Università Campus Bio-Medico di Roma, Italy
The era of the fourth industrial revolution brings together robotics, digital mobile devices and services, wearable sensors and IoT systems, building a highly interconnected ecosystem often intimately coupled with human beings and their body. In this scenario, humans can be no longer considered as purely biological systems, but rather being part of an artificial-biological mixed complex. These integrated systems are nowadays essential to foster cutting edge research in a wide variety of fields, from basic science research, to medical and industrial applications, to consumers technologies.
Based on these considerations, this talk will present how wearable and IoT technologies are used to investigate basic mechanisms of motor neuroscience, to objectively assess brain pathologies, and to provide new tools to help people in everyday life learning.
Finally, exploiting the new technologies emerging from Industry 4.0, the talk will introduce a new class of robotic platforms for training children during the acquisition of new sensorimotor skills, through the use of robotics combined with wearable sensors, IoT, Augmented Reality, machine learning and man-machine interfaces, opening the field of Education 4.0.
Domenico Formica received the B.S., M.S. and Ph.D. degrees in biomedical engineering from the Università Campus Bio-Medico di Roma, Italy, in 2002, 2004, and 2008 respectively.
Since 2011 he is Assistant Professor of Bioengineering at Università Campus Bio-Medico di Roma, where in 2016 he co-founded the NEXT: Neurophysiology and Neuroengineering of Human-Technology Interaction research unit, a multidisciplinary research group with focus on the study of motor neuroscience in both healthy subjects and neurological patients.
His research interests lie at the intersection of robotics/mechatronics and neuroscience, and include the areas of mechatronic technologies for studying of human motor control, with particular attention to neurodevelopment, quantitative assessment of patients with neuromuscular disorders, and novel robotic devices to improve motor learning. On these topics he published 45+ peer-reviewed journal papers, 50+ peer-reviewed international conference papers, and 4 book chapters.

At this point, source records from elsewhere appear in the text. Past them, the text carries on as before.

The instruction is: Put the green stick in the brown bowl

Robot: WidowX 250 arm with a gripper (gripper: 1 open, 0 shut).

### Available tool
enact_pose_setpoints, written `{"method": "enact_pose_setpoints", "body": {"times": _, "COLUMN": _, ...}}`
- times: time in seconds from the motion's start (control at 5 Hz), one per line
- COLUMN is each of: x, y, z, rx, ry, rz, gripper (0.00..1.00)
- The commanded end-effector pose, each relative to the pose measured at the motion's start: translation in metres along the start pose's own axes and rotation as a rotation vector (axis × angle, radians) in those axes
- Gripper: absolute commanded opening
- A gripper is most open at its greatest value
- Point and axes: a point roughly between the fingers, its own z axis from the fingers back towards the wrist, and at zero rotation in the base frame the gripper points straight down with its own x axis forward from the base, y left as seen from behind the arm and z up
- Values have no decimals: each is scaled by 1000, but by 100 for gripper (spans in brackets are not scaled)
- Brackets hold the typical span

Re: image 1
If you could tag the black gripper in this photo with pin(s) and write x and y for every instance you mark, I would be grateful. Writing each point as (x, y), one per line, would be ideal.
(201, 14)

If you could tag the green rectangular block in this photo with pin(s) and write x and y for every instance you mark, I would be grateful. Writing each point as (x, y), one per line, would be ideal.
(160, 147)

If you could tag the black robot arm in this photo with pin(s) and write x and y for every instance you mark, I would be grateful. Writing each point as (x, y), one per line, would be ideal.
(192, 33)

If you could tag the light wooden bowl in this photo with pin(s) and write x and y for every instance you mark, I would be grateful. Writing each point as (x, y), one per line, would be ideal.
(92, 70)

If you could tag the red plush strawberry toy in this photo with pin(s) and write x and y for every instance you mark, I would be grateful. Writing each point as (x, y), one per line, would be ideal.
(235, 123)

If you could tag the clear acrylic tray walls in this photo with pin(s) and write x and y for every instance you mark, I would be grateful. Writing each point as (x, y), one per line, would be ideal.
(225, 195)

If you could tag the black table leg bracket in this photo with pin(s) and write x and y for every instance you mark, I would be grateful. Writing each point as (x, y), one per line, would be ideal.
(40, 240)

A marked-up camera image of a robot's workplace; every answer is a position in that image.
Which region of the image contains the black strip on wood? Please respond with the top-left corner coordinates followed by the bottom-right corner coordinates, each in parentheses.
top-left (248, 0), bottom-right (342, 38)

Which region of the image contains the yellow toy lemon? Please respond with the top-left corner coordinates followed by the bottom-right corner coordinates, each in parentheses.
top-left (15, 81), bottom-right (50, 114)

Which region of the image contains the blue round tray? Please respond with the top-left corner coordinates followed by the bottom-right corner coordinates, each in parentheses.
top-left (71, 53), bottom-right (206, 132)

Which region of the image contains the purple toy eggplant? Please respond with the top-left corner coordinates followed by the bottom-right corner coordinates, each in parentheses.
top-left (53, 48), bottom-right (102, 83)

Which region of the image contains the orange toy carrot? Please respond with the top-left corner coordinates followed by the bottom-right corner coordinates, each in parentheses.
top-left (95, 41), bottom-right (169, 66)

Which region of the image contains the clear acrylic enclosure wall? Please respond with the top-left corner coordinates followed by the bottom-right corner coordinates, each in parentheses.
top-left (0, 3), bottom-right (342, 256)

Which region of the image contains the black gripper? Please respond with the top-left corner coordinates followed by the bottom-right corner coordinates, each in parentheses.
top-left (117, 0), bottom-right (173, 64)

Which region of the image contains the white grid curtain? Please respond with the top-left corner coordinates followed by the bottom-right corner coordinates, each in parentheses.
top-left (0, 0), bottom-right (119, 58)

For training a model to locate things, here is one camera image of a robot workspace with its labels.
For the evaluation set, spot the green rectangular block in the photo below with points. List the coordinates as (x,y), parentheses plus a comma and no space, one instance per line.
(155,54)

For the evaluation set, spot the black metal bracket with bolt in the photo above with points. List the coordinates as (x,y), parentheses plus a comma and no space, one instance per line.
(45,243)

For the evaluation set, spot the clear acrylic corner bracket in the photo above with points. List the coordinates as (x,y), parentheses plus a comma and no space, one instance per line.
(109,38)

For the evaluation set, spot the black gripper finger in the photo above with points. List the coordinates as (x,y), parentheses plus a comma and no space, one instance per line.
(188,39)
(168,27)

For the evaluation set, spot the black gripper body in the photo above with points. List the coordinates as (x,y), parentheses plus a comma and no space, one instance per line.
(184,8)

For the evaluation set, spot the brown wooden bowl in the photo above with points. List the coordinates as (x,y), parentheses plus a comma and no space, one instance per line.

He actively contributed to several important National and EU-funded projects, and in particular he has been awarded of two national grants for young researcher: the “FIRB - Futuro in Ricerca” early career grant for researchers under 32, by the Italian Ministry of Education, University and Research, and the “Ricerca Finalizzata / Giovani ricercatori” early career grant for researchers under 40, by the Italian Ministry of Health.
Currently, he is the European Coordinator of the H2020/ICT EU project CONBOTS (CONnected through roBOTS: physically coupling humans to boost handwriting and music learning).